肝心の、猫耳丸出しモードにしたことは話し忘れてました! てへぺろ。
「というわけでね、ご近所さんにも、アメリのことをきちんと話すよ」
隣のアメリの頭を撫でると、「うにゅう」とおなじみの気抜け声を上げる。
「そういえば、お父さんは?」
「家で、向井さんご一家とお話ししてるわよ」
「りんちゃん、来てたりする!?」
大型連休も帰省してるだろうか?
「来てるわよー。うちでアメリちゃんのこと話す気?」
「そりゃ、せっかくだし」
「……やれやれ」
三度目のため息。お母さん、ため息ばっかり吐いてるとシワ増えるよ?
◆ ◆ ◆
「たっだいまーっ!!」
久しぶりの実家の玄関で、手を広げて空気を吸い込む。やはり、住み慣れた家の匂いはいいものだ。
「おお~! ただいまー!」
アメリも真似する。可愛い。
リビングからはお父さんたちの談笑が聞こえる。それじゃー、気合い入れてご挨拶といきますかー!
「猫崎神奈、ただいま帰郷しましたー!」
しゅびっと敬礼しながら、リビングのドアを開け放つ。
「おおー! おかえり、神……って、ええええ!?」
お父さんを筆頭に、向井のおじさまやおばさま、はじめ兄ちゃん、彼の奥さん、継男くん、りんちゃんもびっくり。無邪気に笑っているのは、まだ三歳の供子ちゃんだけだ。

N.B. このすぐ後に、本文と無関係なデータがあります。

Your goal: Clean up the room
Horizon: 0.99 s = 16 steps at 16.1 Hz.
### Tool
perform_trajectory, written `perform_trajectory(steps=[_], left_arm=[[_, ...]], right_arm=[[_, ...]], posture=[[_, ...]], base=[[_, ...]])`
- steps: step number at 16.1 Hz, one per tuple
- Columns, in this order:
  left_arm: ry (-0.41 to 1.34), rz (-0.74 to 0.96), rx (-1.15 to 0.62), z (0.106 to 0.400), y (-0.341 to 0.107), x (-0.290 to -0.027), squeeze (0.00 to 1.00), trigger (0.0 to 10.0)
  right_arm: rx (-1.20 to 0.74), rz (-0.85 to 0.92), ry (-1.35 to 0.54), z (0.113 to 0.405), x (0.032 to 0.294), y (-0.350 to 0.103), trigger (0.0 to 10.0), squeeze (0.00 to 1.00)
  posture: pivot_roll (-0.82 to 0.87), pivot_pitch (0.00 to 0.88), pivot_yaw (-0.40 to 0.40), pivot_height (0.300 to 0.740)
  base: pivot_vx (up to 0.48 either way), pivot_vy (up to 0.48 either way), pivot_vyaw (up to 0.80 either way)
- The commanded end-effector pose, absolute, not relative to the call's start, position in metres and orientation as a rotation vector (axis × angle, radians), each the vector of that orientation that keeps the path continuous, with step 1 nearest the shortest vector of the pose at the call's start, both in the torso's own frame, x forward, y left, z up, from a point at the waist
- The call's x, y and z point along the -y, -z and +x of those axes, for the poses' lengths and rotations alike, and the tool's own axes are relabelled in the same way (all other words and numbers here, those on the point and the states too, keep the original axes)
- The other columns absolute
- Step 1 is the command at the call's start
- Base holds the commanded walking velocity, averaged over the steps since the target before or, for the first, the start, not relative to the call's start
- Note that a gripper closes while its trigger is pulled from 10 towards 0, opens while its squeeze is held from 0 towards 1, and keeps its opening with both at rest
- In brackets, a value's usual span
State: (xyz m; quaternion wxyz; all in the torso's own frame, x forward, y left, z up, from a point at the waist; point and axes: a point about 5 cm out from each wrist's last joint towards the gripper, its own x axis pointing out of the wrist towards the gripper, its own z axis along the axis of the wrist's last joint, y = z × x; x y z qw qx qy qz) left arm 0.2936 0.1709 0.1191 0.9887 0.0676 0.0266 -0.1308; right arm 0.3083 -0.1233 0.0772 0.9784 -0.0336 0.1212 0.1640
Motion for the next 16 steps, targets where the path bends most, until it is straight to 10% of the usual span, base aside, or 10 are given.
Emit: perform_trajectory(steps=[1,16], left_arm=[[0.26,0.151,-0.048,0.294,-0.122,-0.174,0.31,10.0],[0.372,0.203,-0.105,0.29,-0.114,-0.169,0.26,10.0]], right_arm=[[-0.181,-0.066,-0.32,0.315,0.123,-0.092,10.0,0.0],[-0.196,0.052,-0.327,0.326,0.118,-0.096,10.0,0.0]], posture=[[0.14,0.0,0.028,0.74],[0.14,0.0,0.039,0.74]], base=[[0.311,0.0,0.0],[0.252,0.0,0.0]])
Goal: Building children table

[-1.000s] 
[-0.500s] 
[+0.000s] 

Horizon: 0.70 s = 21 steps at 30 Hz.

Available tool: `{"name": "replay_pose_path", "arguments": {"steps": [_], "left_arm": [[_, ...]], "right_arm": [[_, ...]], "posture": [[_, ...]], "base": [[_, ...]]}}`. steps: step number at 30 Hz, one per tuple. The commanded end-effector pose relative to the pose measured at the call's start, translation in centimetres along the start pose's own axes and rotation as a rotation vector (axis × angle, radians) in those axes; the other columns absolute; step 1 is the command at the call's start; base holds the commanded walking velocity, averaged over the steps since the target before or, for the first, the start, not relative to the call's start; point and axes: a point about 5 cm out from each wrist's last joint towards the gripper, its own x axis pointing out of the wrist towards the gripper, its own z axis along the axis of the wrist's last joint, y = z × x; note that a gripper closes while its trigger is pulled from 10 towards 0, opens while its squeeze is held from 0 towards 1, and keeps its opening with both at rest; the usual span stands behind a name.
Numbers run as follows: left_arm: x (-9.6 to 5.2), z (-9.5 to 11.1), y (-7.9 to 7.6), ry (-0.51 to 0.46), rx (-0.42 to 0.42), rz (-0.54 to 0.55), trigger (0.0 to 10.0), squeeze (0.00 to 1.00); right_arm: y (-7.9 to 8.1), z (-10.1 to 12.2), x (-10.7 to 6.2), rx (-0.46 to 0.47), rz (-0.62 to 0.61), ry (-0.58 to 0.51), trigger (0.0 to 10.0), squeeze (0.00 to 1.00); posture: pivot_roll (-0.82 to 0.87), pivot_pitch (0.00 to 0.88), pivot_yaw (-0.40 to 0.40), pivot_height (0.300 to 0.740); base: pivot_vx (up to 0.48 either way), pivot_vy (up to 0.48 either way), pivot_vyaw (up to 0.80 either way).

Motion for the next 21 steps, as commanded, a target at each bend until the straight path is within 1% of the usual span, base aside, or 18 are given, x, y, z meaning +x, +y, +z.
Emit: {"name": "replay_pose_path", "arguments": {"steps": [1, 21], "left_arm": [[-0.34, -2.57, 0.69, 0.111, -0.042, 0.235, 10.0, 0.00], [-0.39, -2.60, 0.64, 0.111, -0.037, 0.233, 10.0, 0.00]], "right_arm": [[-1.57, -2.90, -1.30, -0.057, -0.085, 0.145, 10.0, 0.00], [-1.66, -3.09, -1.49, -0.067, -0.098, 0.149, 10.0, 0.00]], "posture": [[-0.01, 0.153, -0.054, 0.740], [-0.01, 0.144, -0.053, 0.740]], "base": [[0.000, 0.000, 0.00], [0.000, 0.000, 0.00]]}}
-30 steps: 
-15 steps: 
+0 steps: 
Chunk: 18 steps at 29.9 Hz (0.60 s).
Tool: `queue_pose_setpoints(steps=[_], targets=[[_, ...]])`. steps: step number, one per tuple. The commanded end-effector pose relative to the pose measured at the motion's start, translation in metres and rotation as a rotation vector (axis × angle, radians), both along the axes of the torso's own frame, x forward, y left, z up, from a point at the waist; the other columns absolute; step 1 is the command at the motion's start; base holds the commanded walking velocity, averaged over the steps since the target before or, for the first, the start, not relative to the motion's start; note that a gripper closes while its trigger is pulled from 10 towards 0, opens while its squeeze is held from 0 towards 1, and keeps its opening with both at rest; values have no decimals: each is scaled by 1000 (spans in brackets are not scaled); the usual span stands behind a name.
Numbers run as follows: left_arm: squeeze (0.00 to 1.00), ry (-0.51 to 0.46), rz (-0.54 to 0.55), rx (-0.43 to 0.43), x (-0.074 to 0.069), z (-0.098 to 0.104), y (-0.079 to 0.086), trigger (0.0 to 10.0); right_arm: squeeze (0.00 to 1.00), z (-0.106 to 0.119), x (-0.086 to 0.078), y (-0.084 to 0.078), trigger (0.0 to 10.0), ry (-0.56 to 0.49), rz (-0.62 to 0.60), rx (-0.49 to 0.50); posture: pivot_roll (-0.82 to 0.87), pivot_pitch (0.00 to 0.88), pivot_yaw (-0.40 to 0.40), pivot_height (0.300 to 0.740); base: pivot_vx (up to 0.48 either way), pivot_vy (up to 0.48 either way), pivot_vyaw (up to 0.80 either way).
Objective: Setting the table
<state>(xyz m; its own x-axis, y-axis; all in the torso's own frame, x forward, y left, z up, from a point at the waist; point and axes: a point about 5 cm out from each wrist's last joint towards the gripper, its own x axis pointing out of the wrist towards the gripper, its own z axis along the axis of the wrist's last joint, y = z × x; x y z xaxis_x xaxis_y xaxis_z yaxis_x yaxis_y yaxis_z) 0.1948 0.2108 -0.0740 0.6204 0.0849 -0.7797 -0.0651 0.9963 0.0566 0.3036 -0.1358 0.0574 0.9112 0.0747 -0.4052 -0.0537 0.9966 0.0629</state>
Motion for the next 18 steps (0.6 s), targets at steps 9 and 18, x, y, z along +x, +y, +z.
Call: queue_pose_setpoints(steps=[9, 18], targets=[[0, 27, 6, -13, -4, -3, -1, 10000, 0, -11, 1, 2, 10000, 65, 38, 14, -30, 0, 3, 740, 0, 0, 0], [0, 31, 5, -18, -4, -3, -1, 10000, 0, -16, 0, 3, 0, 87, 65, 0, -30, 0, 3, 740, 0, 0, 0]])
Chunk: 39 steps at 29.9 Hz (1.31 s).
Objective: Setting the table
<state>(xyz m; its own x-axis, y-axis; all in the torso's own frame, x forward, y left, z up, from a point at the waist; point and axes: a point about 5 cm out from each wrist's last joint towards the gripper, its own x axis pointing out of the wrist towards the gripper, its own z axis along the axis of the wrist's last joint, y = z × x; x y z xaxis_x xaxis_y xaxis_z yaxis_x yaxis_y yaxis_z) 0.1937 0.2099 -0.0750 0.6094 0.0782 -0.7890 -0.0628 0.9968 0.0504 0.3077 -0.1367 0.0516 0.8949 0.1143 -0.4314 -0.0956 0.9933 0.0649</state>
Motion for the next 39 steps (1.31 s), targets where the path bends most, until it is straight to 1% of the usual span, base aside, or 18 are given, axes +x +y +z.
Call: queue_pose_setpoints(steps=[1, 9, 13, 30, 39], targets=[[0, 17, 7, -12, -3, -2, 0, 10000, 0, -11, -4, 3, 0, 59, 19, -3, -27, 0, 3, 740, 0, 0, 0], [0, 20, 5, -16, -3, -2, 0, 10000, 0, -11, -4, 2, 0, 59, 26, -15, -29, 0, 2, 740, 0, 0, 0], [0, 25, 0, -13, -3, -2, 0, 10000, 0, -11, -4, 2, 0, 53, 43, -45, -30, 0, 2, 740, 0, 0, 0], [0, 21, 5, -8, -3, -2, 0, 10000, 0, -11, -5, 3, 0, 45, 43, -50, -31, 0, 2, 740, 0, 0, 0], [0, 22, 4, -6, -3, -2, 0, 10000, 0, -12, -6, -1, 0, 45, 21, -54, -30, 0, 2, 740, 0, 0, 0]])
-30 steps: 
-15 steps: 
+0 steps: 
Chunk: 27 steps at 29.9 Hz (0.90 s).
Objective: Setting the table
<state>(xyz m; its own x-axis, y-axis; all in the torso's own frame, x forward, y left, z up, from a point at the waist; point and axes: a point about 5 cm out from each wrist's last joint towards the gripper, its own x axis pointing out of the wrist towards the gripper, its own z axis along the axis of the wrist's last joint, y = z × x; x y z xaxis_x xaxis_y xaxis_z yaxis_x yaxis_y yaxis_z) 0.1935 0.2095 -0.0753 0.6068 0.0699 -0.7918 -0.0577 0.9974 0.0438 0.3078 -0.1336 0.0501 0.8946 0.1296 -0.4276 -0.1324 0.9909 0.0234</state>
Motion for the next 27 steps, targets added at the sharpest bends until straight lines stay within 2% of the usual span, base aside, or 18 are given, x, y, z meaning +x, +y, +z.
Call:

お父さんたち酒盛りしていたものだから、酔っ払ってるのかと自分の頬を叩いてみたり。
「いやー、SNSで拡散されてしまったのでご存じかもしれませんが、雨子ちゃん改め、アメリちゃんです!」
手をかざし、ひらひらさせてアピール。横で、お母さん四度目のため息。
輪に混ざり、事情を話す。
「驚いたなー。あのテレビに出てたの、神奈ちゃんだったのかい」
「はい。お恥ずかしながら」
おじさまたち、四月三日の放送は見ていたようだけど、よもやあれが私だとは思わなかったらしい。SNSのほうも、雨子ちゃんとは一度ちょっと顔合わせしただけだから、ピンとこなかったようで。

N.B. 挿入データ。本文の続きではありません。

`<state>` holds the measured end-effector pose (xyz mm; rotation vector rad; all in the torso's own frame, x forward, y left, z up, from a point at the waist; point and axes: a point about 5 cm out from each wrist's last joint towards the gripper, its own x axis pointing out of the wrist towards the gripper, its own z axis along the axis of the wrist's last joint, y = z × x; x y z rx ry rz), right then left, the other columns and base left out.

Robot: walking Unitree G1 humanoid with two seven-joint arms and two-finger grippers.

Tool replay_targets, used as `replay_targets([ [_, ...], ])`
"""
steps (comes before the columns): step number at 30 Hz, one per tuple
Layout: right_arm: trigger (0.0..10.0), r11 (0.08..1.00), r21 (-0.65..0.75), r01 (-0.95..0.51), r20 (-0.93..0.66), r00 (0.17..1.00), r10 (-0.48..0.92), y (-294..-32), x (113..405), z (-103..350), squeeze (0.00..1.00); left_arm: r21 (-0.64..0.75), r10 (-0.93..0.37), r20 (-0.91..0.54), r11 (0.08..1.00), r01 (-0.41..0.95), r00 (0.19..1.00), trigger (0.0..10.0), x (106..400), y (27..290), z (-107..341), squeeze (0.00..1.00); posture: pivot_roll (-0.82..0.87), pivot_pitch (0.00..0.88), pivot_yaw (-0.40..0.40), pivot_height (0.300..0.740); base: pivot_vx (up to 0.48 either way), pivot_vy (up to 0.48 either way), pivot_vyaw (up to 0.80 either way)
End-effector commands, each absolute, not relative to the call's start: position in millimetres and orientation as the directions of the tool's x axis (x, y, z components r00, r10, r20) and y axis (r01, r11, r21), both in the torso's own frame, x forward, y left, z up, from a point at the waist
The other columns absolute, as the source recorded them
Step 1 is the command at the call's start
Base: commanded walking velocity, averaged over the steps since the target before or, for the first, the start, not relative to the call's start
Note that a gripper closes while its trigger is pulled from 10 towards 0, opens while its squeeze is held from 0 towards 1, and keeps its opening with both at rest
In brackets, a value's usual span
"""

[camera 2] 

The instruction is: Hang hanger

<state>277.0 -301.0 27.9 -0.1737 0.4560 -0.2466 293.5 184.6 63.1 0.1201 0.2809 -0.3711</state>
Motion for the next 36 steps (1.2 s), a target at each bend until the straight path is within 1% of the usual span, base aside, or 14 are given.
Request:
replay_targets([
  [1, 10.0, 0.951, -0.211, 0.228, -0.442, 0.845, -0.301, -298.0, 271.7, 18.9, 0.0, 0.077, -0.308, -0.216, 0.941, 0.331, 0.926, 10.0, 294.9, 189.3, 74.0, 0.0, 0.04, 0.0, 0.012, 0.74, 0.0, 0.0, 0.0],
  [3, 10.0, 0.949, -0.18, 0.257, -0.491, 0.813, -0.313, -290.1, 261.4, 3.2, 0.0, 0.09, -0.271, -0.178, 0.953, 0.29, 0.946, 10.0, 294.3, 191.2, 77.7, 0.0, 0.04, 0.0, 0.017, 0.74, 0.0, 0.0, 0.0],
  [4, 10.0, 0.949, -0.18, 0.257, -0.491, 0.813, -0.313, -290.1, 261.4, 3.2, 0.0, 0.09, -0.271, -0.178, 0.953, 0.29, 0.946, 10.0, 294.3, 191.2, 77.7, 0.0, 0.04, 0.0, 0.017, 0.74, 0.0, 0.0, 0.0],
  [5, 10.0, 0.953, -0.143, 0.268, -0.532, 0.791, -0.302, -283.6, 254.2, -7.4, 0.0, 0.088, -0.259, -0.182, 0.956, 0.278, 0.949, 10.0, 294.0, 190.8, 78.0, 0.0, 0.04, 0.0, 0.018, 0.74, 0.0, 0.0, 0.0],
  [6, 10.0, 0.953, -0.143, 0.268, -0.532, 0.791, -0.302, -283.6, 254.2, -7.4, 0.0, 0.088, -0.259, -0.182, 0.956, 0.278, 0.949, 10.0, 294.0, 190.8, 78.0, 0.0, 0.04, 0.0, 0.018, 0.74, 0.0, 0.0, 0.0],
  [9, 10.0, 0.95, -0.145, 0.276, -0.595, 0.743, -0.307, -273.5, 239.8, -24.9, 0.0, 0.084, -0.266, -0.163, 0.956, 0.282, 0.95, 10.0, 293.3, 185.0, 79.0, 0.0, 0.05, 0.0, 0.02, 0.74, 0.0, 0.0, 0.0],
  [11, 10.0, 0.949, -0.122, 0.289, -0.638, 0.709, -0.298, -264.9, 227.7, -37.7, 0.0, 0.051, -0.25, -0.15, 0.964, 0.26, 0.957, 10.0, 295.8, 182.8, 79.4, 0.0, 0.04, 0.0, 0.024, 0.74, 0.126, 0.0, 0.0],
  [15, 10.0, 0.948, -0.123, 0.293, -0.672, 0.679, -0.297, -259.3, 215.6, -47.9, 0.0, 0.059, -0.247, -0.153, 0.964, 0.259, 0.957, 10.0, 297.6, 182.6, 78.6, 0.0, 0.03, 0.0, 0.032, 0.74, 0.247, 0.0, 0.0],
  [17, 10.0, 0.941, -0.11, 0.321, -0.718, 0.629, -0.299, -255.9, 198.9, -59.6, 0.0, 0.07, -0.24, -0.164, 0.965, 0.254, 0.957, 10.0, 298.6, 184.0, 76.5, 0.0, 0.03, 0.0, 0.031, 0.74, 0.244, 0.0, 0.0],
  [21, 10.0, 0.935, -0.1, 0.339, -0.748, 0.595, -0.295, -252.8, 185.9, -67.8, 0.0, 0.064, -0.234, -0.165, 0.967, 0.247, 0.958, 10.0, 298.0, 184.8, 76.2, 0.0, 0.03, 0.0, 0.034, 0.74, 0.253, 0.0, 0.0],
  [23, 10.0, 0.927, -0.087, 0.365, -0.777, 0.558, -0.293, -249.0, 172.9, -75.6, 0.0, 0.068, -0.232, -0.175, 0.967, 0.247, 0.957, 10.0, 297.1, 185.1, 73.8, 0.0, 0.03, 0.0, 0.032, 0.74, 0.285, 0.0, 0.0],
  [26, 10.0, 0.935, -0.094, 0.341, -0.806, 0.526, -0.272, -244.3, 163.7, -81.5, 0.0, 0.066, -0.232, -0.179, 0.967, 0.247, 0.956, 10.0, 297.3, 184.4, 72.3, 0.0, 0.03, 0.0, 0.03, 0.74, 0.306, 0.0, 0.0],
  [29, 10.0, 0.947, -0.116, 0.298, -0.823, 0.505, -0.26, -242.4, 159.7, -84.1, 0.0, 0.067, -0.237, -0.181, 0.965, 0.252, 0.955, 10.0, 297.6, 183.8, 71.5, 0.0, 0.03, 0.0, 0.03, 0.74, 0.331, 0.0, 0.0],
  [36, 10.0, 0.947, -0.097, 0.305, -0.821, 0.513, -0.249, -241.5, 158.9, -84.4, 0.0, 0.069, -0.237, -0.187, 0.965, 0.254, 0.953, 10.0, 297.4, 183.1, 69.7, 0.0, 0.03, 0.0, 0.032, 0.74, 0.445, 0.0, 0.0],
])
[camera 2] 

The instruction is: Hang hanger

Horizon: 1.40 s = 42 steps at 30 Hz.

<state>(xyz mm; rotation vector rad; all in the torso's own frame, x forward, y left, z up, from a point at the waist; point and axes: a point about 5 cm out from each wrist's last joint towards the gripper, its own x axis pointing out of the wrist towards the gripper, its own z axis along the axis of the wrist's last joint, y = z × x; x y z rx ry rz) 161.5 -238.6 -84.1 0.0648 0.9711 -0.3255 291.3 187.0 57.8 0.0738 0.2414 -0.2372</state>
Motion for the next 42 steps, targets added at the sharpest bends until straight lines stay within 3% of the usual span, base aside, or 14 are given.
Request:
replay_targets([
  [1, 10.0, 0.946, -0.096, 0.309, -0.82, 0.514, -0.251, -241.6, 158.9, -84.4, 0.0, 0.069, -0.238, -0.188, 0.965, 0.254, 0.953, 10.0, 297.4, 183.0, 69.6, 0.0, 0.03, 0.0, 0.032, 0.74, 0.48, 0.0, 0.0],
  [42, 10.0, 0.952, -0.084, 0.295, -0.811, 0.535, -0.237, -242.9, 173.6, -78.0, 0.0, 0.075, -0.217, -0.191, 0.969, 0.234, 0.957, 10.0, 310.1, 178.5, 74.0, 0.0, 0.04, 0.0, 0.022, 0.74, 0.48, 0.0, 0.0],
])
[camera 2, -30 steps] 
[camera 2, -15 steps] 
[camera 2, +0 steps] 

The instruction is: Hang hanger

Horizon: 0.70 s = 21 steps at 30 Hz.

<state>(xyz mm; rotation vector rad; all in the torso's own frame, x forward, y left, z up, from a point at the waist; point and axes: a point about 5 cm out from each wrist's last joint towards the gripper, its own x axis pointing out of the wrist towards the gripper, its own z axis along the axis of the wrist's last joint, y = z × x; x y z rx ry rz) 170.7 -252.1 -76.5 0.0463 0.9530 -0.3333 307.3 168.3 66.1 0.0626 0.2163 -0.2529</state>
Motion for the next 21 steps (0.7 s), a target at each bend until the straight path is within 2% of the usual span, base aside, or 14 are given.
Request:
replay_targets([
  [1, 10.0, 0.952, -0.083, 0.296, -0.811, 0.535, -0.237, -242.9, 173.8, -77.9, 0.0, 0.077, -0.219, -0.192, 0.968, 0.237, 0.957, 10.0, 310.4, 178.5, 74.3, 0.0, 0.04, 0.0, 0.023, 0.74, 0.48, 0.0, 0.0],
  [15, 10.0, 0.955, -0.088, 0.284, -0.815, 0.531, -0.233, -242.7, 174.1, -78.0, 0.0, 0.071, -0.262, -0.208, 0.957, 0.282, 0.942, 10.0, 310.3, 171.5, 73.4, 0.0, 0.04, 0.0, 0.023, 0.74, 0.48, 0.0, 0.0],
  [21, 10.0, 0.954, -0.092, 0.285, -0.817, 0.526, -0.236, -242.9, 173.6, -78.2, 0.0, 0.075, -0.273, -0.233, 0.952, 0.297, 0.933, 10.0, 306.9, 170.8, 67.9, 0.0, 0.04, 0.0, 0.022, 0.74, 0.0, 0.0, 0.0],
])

お母さんがお茶を淹れてくれたので、アメリと一緒にいただく。ふう、ほっとする味。
「あ、こちら東京のお土産です。よろしければ」
向井さんご一家が来ていたのは計算外だったけど、出さないのもね。
「ありがとう。それにしても……いやー、いやいや……」
どうにも相変わらず、夢でも見てるのではないかといった具合のおじさま。
「かんちゃんも、正直に話してくれたら良かったのに」
りんちゃんから文句が飛んでくる。りんちゃんは幼子の育児中であるゆえ、素面だ。
「ごめんね、隠してて。ほんとに、この子が世の中に受け入れてもらえるか、不安だったから」
慈愛の眼差しで愛娘を見つめ、頭を撫でる。
「まあ、そう言われたらね……。私やお父さんたちは受け入れられたかもだけど、ほかの人はどうかわからないし」
やむなしという感じで語りつつ、お母さんがお皿に空けた「TOKIOばななん」を供子ちゃんに食べさせてあげるりんちゃん。

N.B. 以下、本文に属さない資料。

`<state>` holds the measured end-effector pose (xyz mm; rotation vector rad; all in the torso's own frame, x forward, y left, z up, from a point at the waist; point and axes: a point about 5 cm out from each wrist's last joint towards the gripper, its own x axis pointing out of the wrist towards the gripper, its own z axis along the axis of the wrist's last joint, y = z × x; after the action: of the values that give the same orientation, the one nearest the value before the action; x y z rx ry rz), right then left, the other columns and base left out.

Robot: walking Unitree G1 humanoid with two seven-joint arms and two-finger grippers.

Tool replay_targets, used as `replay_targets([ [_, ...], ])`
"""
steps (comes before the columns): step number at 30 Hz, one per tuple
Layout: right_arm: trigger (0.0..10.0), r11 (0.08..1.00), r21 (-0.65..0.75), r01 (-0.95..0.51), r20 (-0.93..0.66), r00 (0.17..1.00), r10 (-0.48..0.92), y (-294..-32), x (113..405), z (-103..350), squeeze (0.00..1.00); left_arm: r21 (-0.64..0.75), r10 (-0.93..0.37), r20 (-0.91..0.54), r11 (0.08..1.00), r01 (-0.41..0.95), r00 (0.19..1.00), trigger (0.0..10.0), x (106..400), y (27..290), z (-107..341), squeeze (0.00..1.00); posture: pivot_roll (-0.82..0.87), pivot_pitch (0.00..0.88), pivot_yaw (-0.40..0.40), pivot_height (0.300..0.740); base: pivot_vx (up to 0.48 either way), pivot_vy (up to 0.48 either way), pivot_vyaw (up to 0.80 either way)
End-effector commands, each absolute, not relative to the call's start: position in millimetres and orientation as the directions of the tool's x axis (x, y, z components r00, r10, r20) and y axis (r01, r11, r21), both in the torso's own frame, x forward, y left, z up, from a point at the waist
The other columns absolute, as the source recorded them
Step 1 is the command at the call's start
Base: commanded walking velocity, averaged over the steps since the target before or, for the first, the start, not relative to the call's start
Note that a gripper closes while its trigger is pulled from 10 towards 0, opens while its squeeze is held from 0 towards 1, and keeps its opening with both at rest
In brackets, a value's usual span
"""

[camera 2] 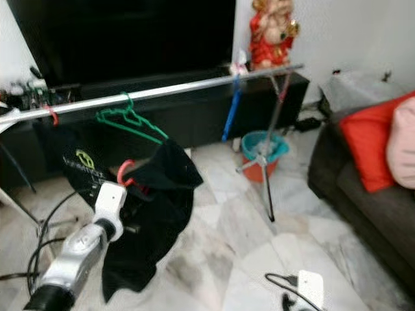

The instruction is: Hang hanger

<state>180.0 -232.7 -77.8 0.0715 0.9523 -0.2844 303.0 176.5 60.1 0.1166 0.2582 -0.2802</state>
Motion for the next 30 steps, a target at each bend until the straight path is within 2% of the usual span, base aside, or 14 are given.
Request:
replay_targets([
  [1, 10.0, 0.954, -0.092, 0.285, -0.817, 0.526, -0.236, -242.9, 173.6, -78.2, 0.0, 0.075, -0.273, -0.233, 0.952, 0.297, 0.933, 10.0, 306.9, 170.8, 67.9, 0.0, 0.04, 0.0, 0.022, 0.74, 0.0, 0.0, 0.0],
  [27, 10.0, 0.954, -0.092, 0.285, -0.817, 0.526, -0.236, -242.9, 173.6, -78.2, 0.0, 0.075, -0.273, -0.233, 0.952, 0.297, 0.933, 10.0, 306.9, 170.8, 67.9, 0.0, 0.04, 0.0, 0.022, 0.74, 0.0, 0.0, 0.0],
  [28, 10.0, 0.959, -0.094, 0.269, -0.817, 0.529, -0.228, -242.8, 173.4, -78.3, 0.0, 0.116, -0.199, -0.282, 0.964, 0.24, 0.939, 10.0, 291.1, 186.0, 49.2, 0.0, 0.05, 0.0, 0.016, 0.74, 0.0, -0.3, 0.58],
  [29, 10.0, 0.959, -0.094, 0.269, -0.817, 0.529, -0.228, -242.8, 173.4, -78.3, 0.0, 0.116, -0.199, -0.282, 0.964, 0.24, 0.939, 10.0, 291.1, 186.0, 49.2, 0.0, 0.05, 0.0, 0.016, 0.74, 0.0, -0.3, 0.58],
  [30, 10.0, 0.961, -0.085, 0.262, -0.818, 0.533, -0.217, -242.4, 173.0, -78.5, 0.0, 0.171, -0.108, -0.335, 0.97, 0.174, 0.936, 10.0, 270.3, 203.5, 29.2, 0.0, 0.05, 0.0, 0.014, 0.74, 0.0, -0.296, 0.0],
])
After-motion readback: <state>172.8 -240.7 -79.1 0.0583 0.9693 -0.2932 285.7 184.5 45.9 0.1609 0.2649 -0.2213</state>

「そういうわけで、うちの娘をこれからもよろしくお願いします」
皆様に、深々とお辞儀する。
「かんちゃんにとっては、やっぱり我が子同然なんだね」
はじめ兄ちゃんが感慨深げに頷く。
「うん。実の娘だと思って、大切に育ててるよ。同時に、妹でもある感じかな」
ほほー、と声を上げる彼。
「いやまあ、びっくりしたけど、とりあえず気を取り直して呑み直そうか。神奈ちゃんもどうだい?」
と、おじさま。
「そうですね、軽く一杯いただきます」
おちょこが用意されたので、くいっといく。いいお酒だ。ほう、と息を吐く。
「美味しいですね。これはおじさまが?」
「うん。富久津だよ」
「神奈ー。向井さんたちとばっかり話してるじゃないか。お父さんとも、もっと話しておくれよ」
「はいはい。もう、子煩悩なんだから」
私の子煩悩は、間違いなくお父さん譲りだな。
アメリがいるので飲酒は一杯だけにとどめ、あとはお茶菓子をいただきながら談話。お昼はさっき食べたからね。
当のアメリは継男くんと意気投合したようで、恐竜トークを繰り広げている。このぐらいの子供って、男女に関わらず仲良くなって、ほほえまね!
酒盛りも終わり、向井さんご一家も帰られたので、仏間でおじいちゃんとおばあちゃんにご挨拶を終え、荷物を二階に運んだ後、家族水入らずの時間に突入。
「いやー、話には聞いてたけど、まさか猫耳丸出しで帰って来るとは思わなかったよ」
お父さんにも言われてしまった。
「本当にねえ」
お母さん、五度目のため息。うう、両面攻撃しないでよー。
「おとーさん、おかーさん、おねーちゃんをいじめないでー。アメリが、帽子飛ばされたのがいけなかったの……」
援護に入ってくれるナイト様。
「え!? いやいや。いじめてはいないよ? ただ、びっくりしたんだ」
「そうそう!」
慌ててフォローするお父さんたち。ふふ、孫にたじたじだ。
「あ、そうだ。明日から東京のお友達を福井案内するから、車使わせてね。軽のほうでいいから」
「あー、連れてくるって言ってたね。一度お会いしてみたいものだけど」
「うーん、皆さん多分レンタカー使うから、難しいかなあ」
軽く見て車二台を余分に停めるスペースは、さすがの広い我が実家にもない。
「残念だな」
「まあ、私からよろしく言っとくよ。あ、お母さん。お茶、おかわりいい?」
かくして、五ヶ月ぶりに親に甘える私でありました。